La question de la méthode vaut pour aujourd'hui et pour l'avenir, car, désormais privés de marge de manoeuvre fiscale, nous devons nous intéresser aux dépenses.

J'en viens aux questions adressées à M. Macron. Ce matin, le Haut Conseil a fait état d'une divergence avec le Gouvernement sur la croissance potentielle. Il estime, à l'instar de la Commission européenne, que les prévisions de croissance potentielle sont excessives, trop optimistes, et que les différentes réformes que vous venez d'évoquer ne permettent pas de redresser de manière aussi importante que vous le souhaitez la croissance potentielle.

Je reconnais un point positif : les engagements pris dans le pacte de responsabilité sont tenus puisque les documents semblent indiquer que la dernière tranche prévue pour 2017, à savoir la suppression totale de la C3S et le début de l'abaissement progressif du taux de l'impôt sur les sociétés, sera exécutée. Nous souhaiterions avoir confirmation de ce point.

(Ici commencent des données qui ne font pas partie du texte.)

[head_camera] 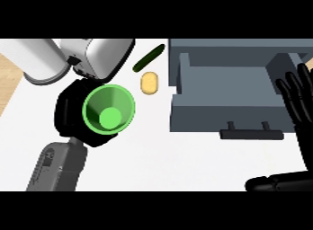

Je note une proposition très intéressante : sur le modèle du prélèvement à la source de l'impôt sur le revenu, est envisagée la mise en place d'une baisse des charges à la source, par transformation du CICE en baisse directe de cotisations sociales. Cela nous évitera de perdre du temps sur des amendements de conditionnalité du CICE, qui créent beaucoup d'incertitude et d'instabilité dans cette commission. Pouvez-vous nous confirmer que cette réforme souhaitable interviendra à un horizon proche, peut-être dans la loi de finances pour 2017 ?

Je souhaite enfin vous interroger sur quelques réformes qui sont à mes yeux structurelles et qui ne figurent pas dans le PNR alors même qu'elles vont augmenter de façon structurelle la dépense publique.

Première réforme, essentielle bien que conduite à bas bruit, qui aura des conséquences sur la société : l'ouverture de l'assistance aux jeunes qui arrivent sur le marché du travail. Le Gouvernement entre 1997 et 2002 s'est constamment opposé à l'idée d'ouvrir le revenu minimum d'insertion (RMI) aux moins de vingt-cinq ans. Or, aujourd'hui, avec le revenu de solidarité active (RSA), l'extension de la garantie jeunes et les mesures pour les étudiants, de facto est offert à la sortie des études le choix de l'assistance. Que pensez-vous de ce type de réponse structurelle ?

Deuxième réforme qui n'est pas mentionnée : la généralisation du tiers payant pour les consultations médicales. Il suffit d'observer les effets à la fin des années 1980 de la généralisation du tiers payant pour les médicaments : une hausse considérable de la consommation, en dépit du garde-fou que représentent la consultation et la délivrance sur ordonnance des produits. Cette réforme structurelle va modifier les comportements de nos concitoyens qui ne seront plus à même de mesurer le coût réel de la santé puisqu'ils n'en auront plus connaissance.

Troisième réforme structurelle en France, qui va à l'inverse de la politique menée dans les pays étrangers : la conjugaison d'une augmentation des effectifs dans la fonction publique et d'une hausse du point d'indice.